- INPUT MATERIAL
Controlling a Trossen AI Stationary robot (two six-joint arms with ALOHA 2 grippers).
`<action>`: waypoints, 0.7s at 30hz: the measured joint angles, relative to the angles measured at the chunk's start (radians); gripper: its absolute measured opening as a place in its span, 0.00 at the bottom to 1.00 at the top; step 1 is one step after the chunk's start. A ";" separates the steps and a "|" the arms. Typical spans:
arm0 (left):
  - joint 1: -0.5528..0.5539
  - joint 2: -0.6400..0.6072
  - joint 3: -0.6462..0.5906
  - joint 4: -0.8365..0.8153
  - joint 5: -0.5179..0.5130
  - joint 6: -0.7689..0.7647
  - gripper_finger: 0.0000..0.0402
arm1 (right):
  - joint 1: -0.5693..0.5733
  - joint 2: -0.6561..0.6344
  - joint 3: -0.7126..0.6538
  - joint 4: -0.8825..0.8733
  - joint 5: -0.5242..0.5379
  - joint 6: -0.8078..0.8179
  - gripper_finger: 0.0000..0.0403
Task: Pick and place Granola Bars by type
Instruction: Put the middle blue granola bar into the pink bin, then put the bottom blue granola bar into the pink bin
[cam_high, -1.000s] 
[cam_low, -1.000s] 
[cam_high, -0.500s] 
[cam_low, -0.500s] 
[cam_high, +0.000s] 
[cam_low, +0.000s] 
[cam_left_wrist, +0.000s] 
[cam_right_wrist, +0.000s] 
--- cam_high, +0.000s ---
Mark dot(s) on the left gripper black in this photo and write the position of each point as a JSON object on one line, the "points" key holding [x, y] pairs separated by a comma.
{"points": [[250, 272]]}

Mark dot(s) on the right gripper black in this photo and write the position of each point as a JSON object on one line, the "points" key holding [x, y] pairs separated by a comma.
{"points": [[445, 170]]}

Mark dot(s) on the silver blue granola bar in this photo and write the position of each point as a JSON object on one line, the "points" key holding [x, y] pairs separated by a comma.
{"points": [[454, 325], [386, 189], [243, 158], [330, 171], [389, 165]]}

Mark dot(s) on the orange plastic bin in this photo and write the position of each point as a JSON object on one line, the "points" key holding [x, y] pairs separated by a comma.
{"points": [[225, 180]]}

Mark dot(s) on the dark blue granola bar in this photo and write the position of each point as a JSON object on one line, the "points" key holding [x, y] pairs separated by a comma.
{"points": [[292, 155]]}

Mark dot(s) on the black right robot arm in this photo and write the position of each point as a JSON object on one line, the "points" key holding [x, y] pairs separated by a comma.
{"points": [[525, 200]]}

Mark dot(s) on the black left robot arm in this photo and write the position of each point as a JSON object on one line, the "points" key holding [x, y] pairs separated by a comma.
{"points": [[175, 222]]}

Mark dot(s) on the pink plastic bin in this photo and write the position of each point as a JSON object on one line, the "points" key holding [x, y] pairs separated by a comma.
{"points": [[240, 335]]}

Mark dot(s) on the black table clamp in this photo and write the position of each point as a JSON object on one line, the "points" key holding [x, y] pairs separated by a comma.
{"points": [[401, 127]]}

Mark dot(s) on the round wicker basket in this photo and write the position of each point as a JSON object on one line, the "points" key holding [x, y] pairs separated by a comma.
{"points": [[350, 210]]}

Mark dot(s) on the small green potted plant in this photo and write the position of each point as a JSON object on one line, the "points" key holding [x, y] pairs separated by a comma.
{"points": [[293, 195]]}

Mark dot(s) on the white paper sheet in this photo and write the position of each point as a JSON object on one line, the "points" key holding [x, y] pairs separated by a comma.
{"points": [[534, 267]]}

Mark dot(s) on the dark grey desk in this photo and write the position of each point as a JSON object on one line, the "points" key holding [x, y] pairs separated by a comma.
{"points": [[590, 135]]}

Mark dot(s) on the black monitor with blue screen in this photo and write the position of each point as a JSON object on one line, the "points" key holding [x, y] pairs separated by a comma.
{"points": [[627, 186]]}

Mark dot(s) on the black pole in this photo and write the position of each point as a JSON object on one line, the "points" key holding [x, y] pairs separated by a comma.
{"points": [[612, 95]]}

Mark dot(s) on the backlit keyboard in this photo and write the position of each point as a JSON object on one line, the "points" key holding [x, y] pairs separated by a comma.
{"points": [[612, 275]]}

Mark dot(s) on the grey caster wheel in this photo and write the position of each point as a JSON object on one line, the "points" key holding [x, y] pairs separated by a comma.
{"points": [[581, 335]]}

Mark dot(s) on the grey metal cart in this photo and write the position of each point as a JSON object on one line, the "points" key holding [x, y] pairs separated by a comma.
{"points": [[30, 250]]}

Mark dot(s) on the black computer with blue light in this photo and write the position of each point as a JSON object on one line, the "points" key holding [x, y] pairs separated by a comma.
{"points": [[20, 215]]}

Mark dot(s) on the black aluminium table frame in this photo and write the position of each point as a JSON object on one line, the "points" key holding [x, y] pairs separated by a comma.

- TASK OBJECTIVE
Above are the entries; copy out every line among them that contains the word "place".

- SOLUTION BELOW
`<action>`: waypoints, 0.7s at 30hz: the measured joint angles, relative to the angles measured at the chunk's start (radians); gripper: its absolute measured opening as a place in its span, 0.00 at the bottom to 1.00 at the top; step 1 is one step after the chunk's start. A ";" separates the steps and a "|" the arms. Typical spans:
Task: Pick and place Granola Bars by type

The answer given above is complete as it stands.